Kohl’s: $4,000 in Kohl’s Cash
This one is AWESOME! I can’t wait to spend all my Kohl’s Cash to buy ALL my hottest new fall fashions. There’s a catch, though! They expire in just 3 days, which is pretty typical for Kohl’s Cash, so spend it FAST! I personally went on Tuesday, so I still have… wait… Oh shit, I need to go spend it tonight before they close! I really wanted to get some dungarees! Let’s see… They close in about 2 hours, that gives me a half hour drive, plus traffic, gotta cook dinner tonight… Aaaand I’m not going to get to spend my Kohl’s Cash. Awesome. I wonder if I can–Nope! Doesn’t work online. Incredible. Just incredible.
Burlington Coat Factory: A Free 4-Piece Suit
It was grey, which is okay. I wanted blue, but they were all out of my size. Note that this is a marginally better deal than Joseph A. Bank, which only gave me a 3-piece suit. They only had brown, but again, I’ll be fine. I guess no one in this godforsaken town has a blue suit in stock!!
Jack-in-the-Box on exit 21: A Cigarette-Free Cuppa Joe
For the low price of one rusty influenza inoculation, they promised they won’t put a cigarette out in my coffee. They lied. It still feels weirdly nice to do my part to prevent the next big pandemic. Also, I might be starting to like cigarette coffee! I didn’t even puke this ti… hold on just one second, please.

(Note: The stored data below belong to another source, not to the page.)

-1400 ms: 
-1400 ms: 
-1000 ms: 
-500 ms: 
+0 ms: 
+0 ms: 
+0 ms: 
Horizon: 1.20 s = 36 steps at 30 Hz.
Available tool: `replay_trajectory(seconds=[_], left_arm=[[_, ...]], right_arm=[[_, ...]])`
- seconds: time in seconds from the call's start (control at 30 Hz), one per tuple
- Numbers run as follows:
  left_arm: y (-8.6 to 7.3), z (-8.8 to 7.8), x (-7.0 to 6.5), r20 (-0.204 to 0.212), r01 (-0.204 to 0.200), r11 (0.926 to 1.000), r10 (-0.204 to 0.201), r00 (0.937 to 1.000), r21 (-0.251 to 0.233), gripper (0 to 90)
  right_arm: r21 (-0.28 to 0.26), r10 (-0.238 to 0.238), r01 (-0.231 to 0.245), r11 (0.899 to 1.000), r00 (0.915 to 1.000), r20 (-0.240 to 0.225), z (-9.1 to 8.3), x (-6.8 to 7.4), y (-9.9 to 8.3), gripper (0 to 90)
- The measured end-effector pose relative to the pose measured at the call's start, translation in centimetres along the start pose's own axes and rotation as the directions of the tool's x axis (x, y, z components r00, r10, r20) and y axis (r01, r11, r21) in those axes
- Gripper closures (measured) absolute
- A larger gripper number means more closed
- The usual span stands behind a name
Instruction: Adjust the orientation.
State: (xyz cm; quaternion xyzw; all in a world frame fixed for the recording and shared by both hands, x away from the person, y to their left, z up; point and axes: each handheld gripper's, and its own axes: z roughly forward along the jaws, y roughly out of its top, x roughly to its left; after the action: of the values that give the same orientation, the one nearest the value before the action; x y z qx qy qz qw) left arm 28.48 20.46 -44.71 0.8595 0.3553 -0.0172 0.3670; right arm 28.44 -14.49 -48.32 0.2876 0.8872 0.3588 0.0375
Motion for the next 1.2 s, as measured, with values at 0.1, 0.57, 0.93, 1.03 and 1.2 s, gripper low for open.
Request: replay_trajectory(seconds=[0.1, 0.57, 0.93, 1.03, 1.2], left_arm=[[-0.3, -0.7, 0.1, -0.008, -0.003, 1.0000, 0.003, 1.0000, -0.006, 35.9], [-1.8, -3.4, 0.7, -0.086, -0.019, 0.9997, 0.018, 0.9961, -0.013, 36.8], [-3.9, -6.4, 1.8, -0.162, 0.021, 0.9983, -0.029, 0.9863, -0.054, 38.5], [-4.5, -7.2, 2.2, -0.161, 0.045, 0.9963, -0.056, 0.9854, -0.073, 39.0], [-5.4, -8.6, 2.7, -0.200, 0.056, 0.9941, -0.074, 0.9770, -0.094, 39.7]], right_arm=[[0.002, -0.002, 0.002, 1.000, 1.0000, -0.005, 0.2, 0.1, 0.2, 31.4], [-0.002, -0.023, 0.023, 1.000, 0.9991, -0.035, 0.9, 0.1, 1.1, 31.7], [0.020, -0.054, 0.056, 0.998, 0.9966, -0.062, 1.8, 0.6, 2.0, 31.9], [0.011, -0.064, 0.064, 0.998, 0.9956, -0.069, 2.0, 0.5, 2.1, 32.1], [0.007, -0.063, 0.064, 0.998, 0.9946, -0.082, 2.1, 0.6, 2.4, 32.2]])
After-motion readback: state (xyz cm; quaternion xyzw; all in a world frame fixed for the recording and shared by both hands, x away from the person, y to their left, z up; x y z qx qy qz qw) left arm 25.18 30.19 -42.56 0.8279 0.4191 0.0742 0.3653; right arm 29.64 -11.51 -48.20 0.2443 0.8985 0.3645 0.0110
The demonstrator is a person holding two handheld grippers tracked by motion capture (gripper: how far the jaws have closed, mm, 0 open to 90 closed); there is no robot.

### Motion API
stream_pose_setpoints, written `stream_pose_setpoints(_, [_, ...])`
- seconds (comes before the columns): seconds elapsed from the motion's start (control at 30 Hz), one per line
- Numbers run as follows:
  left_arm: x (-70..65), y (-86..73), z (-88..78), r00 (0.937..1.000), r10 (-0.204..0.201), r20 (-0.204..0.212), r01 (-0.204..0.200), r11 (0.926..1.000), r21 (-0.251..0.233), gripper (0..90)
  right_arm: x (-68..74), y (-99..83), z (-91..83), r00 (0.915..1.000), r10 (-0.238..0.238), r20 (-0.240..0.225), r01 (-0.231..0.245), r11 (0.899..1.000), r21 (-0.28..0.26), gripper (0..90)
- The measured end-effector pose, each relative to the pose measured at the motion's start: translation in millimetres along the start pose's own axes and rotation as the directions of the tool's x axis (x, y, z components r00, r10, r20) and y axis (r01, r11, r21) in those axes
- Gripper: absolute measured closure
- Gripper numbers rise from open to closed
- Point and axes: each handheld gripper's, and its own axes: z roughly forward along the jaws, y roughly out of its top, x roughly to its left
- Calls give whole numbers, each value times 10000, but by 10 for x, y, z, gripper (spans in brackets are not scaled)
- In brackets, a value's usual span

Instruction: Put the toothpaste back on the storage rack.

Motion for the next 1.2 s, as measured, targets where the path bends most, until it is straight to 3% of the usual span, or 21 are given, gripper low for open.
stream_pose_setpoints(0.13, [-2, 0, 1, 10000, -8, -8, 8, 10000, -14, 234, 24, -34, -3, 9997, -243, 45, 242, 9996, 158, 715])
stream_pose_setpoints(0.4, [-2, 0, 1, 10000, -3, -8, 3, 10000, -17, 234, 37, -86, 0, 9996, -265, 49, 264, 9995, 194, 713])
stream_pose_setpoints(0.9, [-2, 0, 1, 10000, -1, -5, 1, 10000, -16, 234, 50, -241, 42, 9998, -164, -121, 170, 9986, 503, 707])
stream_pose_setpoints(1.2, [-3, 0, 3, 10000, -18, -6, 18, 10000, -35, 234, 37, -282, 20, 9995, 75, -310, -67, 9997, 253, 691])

25 flu shots and counting later, there have been no side effects aside from a couple seizures, tasting metal, and not being able to communicate my feelings lately. I’ve also been running a consistent fever for about five months. Nevertheless, I have to say this was a fruitful endeavour, except for the CBD/Homeopathy shop I went to where they rewarded me with a lecture and an armful of essential oils for my daring to ask about “vaccines.”